Statistics to track - fodder for Intro to Drupal / Health of Drupal

You are viewing a wiki page. You are welcome to join the group and then edit it. Be bold!

Posted by greggles on October 12, 2007 at 9:23pm
Last updated by greggles on Fri, 2010-01-08 17:11

Part of the basis for any marketing or intro is a set of numbers showing how the project and software is changing over time. There have been lots of different one-off attempts to gather these statistics over time. I'd like to gather different metrics that people feel would be important, list how those metrics are useful (what does this number mean?).
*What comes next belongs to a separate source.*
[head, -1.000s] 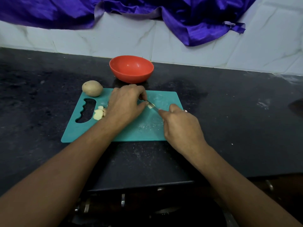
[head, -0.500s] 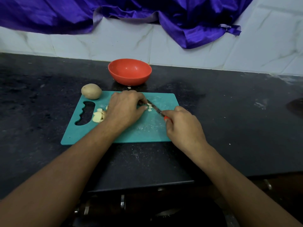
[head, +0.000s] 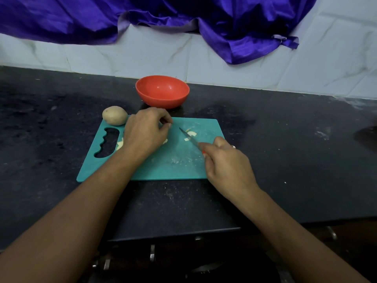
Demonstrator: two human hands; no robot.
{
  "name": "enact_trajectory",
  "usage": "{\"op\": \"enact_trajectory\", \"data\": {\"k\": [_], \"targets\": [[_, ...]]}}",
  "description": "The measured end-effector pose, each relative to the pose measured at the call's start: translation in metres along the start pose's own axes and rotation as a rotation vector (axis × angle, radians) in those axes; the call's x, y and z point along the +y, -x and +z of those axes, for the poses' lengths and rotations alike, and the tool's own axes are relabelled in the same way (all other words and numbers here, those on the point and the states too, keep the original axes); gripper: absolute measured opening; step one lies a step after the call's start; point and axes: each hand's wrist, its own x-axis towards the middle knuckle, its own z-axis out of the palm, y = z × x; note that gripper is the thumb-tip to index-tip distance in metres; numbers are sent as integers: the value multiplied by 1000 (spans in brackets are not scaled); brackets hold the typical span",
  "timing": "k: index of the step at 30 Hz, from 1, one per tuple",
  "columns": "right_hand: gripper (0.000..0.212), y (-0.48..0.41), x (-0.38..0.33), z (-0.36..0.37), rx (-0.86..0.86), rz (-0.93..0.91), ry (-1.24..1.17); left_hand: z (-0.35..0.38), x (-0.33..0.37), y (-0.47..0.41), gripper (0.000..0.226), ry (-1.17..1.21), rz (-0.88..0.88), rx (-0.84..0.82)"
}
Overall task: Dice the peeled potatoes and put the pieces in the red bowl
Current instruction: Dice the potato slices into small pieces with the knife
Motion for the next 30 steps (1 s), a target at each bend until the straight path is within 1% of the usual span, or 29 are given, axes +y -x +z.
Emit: {"op": "enact_trajectory", "data": {"k": [2, 4, 8, 11, 15, 17, 21, 23, 25, 28, 30], "targets": [[35, -3, 3, 1, -8, -11, 28, -2, -3, 0, 12, 14, -20, -26], [37, -9, 10, 1, -5, 30, 12, -3, -5, -1, 11, 22, -22, -45], [34, -20, 20, 0, 22, 134, -132, -8, -9, -4, 10, 63, -37, -114], [34, -17, 18, -2, 41, 73, -157, -17, -16, -6, 8, 124, -42, -196], [36, -6, 7, 2, -10, -16, -49, -31, -19, -7, 6, 192, -50, -321], [35, -10, 11, 5, -5, 24, -37, -36, -19, -6, 5, 228, -61, -379], [32, -20, 17, 6, 21, 117, -105, -39, -21, -5, 13, 241, -53, -435], [32, -20, 17, 7, 26, 124, -141, -39, -22, -6, 11, 249, -39, -433], [33, -20, 18, 9, 27, 127, -168, -37, -22, -7, 5, 237, 10, -390], [33, -21, 22, 10, 36, 148, -213, -29, -22, -9, 8, 207, 67, -253], [32, -22, 23, 11, 42, 157, -234, -22, -16, -9, 12, 252, 70, -151]]}}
This page is to document the statistics we want to measure and identify potential sources. Eventually I feel that each metric (or group of metrics) should get a handbook page and a spreadsheet file in CVS that holds the actual information. Then we can revisit those documents periodically and update them with new numbers. Feel free to add/remove things via the wiki page or comments.

Metric: # of lines of code, comments, blank lines
Significance: Shows general growth, commitment to documentation at the code level, cleanliness of code.
Source: Ohloh and Dries thoughts on it

Metric: % of javascript, html, php
Significance: Helps dispel myth that Drupal is ugly and lacks "Ajax"
Source: Ohloh again

Metric: Drupal.org users, comments, nodes,
Significance: growth of the flagship community hub
Source: Killes? Lots of people have done this Steven Wittens did it perhaps the best

Metric: # of modules & themes & core translations in cvs.drupal.org over time
Significance: Shows growth of "contrib" which is one of the great features of Drupal, dispels Myth that Drupal has no themes, Shows international interest
Source: cvs.drupal.org (greggles can quantify this - anyone with some cvs fu and some time can, really)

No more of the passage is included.